Unabhängiges Leben als Ziel
Halle/MZ. - Dabei vermittelt er auch lebenspraktische Fertigkeiten - also Techniken für den Alltag, die den Rehabilitanden ein möglichst unabhängiges Leben ermöglichen. Und er ist Ansprechpartner in jeder Hinsicht: "Es geht auch um die Annahme der eigenen Situation", sagt er.
Da er selbst seit seiner Kindheit blind ist, kann er sich gut in die Lage der Rehabilitanden hineinversetzen. "Das Lesen ist das Schwierigste", sagt er. Seine Aufgabe sei es deshalb, bei ihnen einen Automatismus zu entwickeln, damit sie bei der Identifikation der Buchstaben nicht von einem Symbol ins andere rutschen. Schließlich können die sechs Punkte, auf denen die Blindenschrift aufbaut, in 64 Varianten kombiniert werden.

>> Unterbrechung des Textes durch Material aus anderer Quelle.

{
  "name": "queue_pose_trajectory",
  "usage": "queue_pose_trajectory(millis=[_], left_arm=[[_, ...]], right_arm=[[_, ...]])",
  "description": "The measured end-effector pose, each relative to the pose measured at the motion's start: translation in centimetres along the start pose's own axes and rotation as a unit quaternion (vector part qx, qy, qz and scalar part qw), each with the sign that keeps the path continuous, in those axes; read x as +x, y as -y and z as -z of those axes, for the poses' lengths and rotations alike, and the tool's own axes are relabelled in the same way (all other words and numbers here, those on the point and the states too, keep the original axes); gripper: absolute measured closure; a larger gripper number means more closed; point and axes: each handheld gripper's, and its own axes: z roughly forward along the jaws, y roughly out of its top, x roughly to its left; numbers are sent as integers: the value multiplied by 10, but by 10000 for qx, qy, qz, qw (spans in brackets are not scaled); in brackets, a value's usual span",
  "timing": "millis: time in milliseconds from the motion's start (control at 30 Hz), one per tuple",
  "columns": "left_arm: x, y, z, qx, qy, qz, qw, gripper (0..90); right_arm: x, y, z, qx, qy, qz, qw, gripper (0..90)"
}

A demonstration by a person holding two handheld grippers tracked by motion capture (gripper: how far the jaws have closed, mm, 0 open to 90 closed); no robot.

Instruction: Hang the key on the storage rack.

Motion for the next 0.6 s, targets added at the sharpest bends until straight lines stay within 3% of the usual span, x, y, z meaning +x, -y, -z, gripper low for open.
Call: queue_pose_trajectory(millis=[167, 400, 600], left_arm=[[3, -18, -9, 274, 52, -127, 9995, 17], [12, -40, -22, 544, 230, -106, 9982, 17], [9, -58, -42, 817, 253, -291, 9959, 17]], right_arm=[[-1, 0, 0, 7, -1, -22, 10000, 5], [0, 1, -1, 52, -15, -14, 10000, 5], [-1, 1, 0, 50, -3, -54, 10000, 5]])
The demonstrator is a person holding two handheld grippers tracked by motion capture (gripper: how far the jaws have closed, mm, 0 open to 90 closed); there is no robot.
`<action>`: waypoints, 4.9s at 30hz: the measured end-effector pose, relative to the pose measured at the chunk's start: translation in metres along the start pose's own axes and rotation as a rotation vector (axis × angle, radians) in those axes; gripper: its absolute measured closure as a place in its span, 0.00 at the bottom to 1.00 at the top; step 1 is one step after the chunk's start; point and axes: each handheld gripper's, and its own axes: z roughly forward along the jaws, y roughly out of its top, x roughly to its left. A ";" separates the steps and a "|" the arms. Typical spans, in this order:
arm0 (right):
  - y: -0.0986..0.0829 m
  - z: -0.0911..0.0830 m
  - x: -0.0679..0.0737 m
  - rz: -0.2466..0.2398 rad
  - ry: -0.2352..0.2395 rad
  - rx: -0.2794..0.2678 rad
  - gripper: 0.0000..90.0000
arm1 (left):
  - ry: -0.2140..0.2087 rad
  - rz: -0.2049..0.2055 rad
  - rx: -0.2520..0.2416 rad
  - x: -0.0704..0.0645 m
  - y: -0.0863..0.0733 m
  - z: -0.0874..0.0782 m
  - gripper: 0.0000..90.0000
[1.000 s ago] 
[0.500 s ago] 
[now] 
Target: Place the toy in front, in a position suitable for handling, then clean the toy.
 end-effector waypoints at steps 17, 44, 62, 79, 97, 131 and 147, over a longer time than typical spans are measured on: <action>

Bevor Roland Gotscha im Januar 2001 seine erste Klasse übernahm, hatte er selbst ein Jahr lang an einer Rehabilitationsmaßnahme teilgenommen. Dabei wurde er gezielt auf die Tätigkeit als Ausbilder für die Punktschrift vorbereitet, nachdem feststand, dass er für die Stelle geeignet ist. "Ich war einfach im richtigen Moment am richtigen Ort", sagt er am Mittwoch. Nie zuvor hatte er pädagogisch gearbeitet - eigentlich ist er Diplomwirtschaftsingenieur. Für die neue Aufgabe gab er damals seinen ehrenamtlichen Posten als Stadtrat in Hoyerswerda, seiner Heimatstadt, auf. Schließlich bot ihm die Tätigkeit in Halle nach fünf Jahren Arbeitslosigkeit eine Perspektive.

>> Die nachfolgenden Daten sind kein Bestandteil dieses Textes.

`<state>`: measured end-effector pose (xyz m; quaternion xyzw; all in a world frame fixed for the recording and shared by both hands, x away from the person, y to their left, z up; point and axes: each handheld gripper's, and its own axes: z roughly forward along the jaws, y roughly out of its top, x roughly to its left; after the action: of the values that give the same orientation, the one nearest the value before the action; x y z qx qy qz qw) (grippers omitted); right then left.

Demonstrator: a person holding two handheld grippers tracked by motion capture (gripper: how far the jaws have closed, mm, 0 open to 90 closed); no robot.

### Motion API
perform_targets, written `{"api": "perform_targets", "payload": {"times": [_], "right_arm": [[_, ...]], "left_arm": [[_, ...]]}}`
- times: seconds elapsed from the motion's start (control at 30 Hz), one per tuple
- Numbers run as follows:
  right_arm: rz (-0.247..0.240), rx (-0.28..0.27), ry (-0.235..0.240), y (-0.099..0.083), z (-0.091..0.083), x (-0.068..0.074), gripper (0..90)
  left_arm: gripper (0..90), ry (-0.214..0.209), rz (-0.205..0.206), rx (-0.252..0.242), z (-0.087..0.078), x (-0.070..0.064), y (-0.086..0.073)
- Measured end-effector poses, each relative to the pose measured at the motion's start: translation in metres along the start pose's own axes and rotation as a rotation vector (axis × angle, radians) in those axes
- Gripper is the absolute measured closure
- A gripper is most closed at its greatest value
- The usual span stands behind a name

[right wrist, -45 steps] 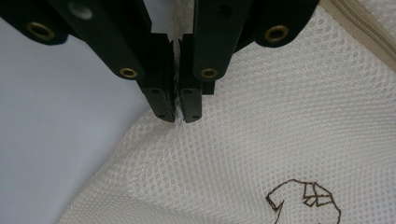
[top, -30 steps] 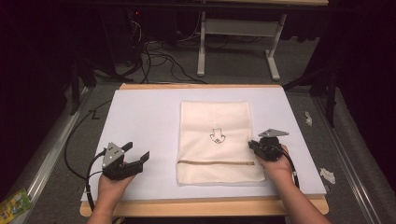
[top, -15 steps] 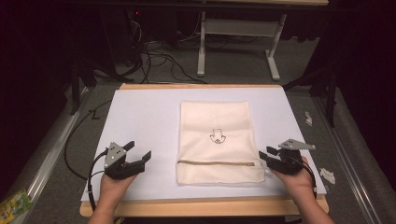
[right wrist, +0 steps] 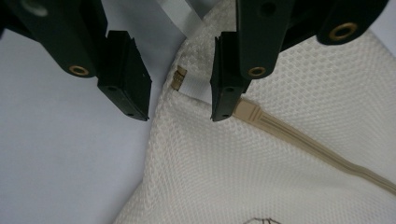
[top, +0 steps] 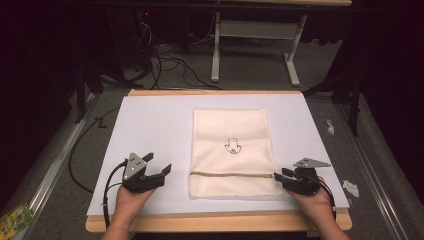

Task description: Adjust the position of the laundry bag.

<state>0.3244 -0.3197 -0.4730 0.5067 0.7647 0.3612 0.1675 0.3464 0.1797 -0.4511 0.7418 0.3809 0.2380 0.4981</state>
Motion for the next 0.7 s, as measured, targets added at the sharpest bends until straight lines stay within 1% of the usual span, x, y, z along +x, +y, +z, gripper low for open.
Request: {"api": "perform_targets", "payload": {"times": [0.07, 0.1, 0.2, 0.3, 0.33, 0.37, 0.43, 0.53, 0.57, 0.63, 0.67, 0.7], "right_arm": [[-0.003, 0.004, -0.007, -0.0003, 0.0007, 0.0009, 57.6], [-0.013, 0.007, -0.011, -0.0010, 0.0025, 0.0013, 58.5], [-0.003, 0.002, -0.011, -0.0022, 0.0032, 0.0015, 59.4], [0.005, -0.005, -0.001, -0.0040, 0.0032, 0.0035, 66.0], [0.005, -0.005, -0.001, -0.0040, 0.0032, 0.0035, 66.0], [-0.004, -0.006, 0.005, -0.0044, 0.0033, 0.0042, 68.6], [-0.012, -0.008, 0.014, -0.0047, 0.0036, 0.0037, 70.2], [-0.007, -0.006, 0.019, -0.0048, 0.0035, 0.0038, 72.0], [-0.021, -0.004, 0.027, -0.0048, 0.0032, 0.0050, 76.7], [-0.029, -0.006, 0.025, -0.0048, 0.0033, 0.0060, 78.3], [-0.057, -0.006, 0.014, -0.0044, 0.0036, 0.0094, 81.7], [-0.060, -0.005, 0.015, -0.0041, 0.0038, 0.0096, 82.3]], "left_arm": [[22.9, -0.003, 0.007, 0.010, 0.0004, -0.0014, -0.0004], [22.8, -0.006, 0.006, 0.014, 0.0007, -0.0021, -0.0006], [22.8, -0.006, 0.008, 0.014, 0.0003, -0.0023, -0.0006], [22.8, -0.002, 0.008, 0.008, -0.0011, -0.0015, -0.0001], [22.8, -0.002, 0.008, 0.008, -0.0011, -0.0015, -0.0001], [22.9, -0.001, 0.005, 0.007, -0.0015, -0.0005, 0.0002], [22.9, -0.003, 0.004, 0.009, -0.0010, 0.0003, 0.0002], [22.9, -0.003, 0.008, 0.015, 0.0004, 0.0003, -0.0002], [22.9, -0.006, 0.009, 0.017, 0.0009, 0.0001, -0.0003], [22.9, -0.010, 0.014, 0.020, 0.0012, -0.0006, 0.0000], [22.9, -0.009, 0.022, 0.019, 0.0008, -0.0009, 0.0007], [22.9, -0.009, 0.022, 0.019, 0.0008, -0.0009, 0.0007]]}}
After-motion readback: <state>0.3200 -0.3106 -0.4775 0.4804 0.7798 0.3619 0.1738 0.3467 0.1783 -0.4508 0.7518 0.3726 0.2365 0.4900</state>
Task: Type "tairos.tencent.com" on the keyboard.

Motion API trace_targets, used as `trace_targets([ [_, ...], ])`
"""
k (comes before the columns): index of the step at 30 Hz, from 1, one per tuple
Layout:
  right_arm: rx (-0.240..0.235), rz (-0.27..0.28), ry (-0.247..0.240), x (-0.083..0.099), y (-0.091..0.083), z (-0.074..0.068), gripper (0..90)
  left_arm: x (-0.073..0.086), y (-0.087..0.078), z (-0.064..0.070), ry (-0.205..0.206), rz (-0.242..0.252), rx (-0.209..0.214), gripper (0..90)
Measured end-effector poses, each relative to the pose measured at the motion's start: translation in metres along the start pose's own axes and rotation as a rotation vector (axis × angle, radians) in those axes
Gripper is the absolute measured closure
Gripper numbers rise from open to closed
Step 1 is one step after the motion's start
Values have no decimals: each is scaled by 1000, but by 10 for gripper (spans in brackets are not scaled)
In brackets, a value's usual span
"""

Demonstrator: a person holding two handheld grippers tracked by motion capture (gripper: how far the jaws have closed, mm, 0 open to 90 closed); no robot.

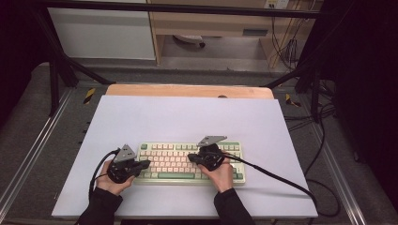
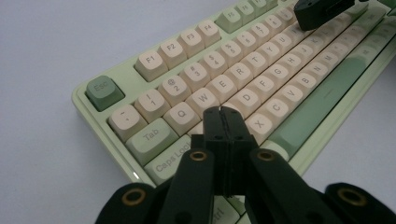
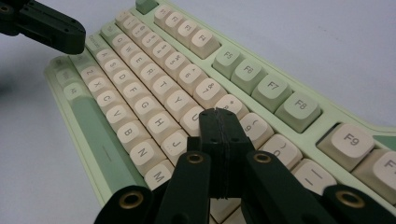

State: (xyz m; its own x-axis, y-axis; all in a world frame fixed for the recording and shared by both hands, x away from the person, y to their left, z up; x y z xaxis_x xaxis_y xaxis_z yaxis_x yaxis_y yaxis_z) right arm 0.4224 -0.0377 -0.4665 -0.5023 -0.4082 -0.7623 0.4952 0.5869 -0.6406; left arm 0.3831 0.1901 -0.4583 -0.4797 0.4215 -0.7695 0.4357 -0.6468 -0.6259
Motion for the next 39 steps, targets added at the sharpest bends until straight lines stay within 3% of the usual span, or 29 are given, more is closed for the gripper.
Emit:
trace_targets([
  [16,10,-25,-33,2,5,-3,900,0,0,0,2,0,-1,899],
  [30,10,-25,-54,-3,-18,-3,900,-1,-2,0,-1,6,0,899],
  [39,6,-37,-41,3,-33,1,900,-2,-3,1,-4,9,-1,899],
])
Point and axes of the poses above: each handheld gripper's, and its own axes: y roughly forward along the jaws, x roughly out of its underside, z roughly to its right, the point moved 6 cm from there along y, roughly forward along the jaws, and after that the axes turned 7 degrees about x, right-handed, at the moved point
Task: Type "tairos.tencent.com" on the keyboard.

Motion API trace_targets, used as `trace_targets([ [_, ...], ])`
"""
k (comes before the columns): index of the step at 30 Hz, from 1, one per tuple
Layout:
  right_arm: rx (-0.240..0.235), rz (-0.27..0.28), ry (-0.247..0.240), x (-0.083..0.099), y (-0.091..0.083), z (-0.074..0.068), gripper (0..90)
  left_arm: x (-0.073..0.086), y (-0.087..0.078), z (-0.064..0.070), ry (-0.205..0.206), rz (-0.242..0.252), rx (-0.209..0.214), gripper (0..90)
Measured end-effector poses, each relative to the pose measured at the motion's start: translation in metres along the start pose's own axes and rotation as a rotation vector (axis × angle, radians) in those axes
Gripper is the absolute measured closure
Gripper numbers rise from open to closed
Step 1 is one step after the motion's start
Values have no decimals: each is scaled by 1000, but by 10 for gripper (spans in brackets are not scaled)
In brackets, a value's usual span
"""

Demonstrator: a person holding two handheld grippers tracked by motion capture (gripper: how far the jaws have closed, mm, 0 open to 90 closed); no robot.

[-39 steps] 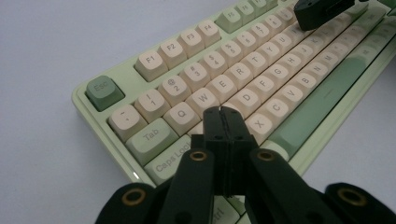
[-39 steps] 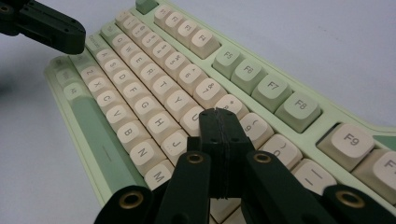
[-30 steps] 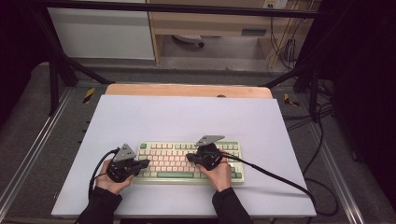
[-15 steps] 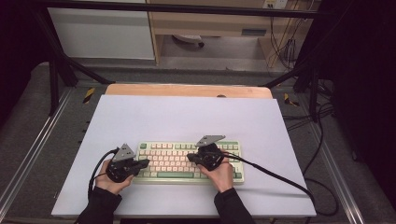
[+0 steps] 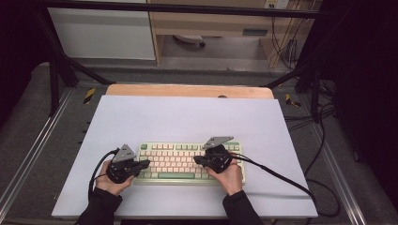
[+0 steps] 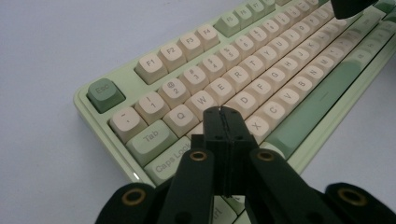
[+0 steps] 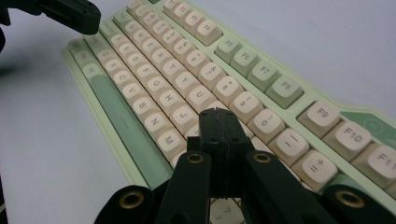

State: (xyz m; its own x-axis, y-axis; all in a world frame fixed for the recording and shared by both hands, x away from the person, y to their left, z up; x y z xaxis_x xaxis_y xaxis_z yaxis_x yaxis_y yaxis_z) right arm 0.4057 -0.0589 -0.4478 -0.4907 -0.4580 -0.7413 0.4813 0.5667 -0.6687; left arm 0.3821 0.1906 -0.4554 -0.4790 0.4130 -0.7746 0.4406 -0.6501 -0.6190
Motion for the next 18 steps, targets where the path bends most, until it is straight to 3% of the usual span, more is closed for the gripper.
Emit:
trace_targets([
  [18,-8,16,22,25,-27,15,900,-12,7,6,13,-5,-17,899],
])
Point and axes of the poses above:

Zumal ihm die Stadt nicht gänzlich fremd war: Als Erstklässler besuchte er die Sehschwachenschule in Halle. Da es seine Sehkraft jedoch nicht erlaubte, das Alphabet ohne unvertretbare Anstrengungen zu lernen, kam er schließlich an die Blindenschule in Königs Wusterhausen, wo er sein Abitur machte. Danach absolvierte er eine Ausbildung zum Facharbeiter für Schreibtechnik in Karl-Marx-Stadt, bevor er sich in einem Abendstudium mit dem Wirtschaftsingenieurwesen beschäftigte.
In seiner heutigen Arbeit wird Roland Gotscha von einer Arbeitsplatz-Assistentin unterstützt. Barbara Rüprich übernimmt Tätigkeiten, die für ihn nur mit unvergleichlich hohem Zeitaufwand oder gar nicht zu bewältigen wären. So nimmt sie etwa Eintragungen in den Klassenbüchern vor, hilft bei der Vorbereitung auf den Unterricht - etwa wenn keine brauchbaren Bücher in Braille-Schrift vorliegen - oder kontrolliert die Arbeiten der Rehabilitanden.
Seit über drei Jahren wird ihm die Arbeitsplatz-Assistentin zur Seite gestellt. Der 51-Jährige ist froh, dass es diese Form der Hilfestellung gibt: "Sie ermöglicht es mir, unabhängig zu arbeiten".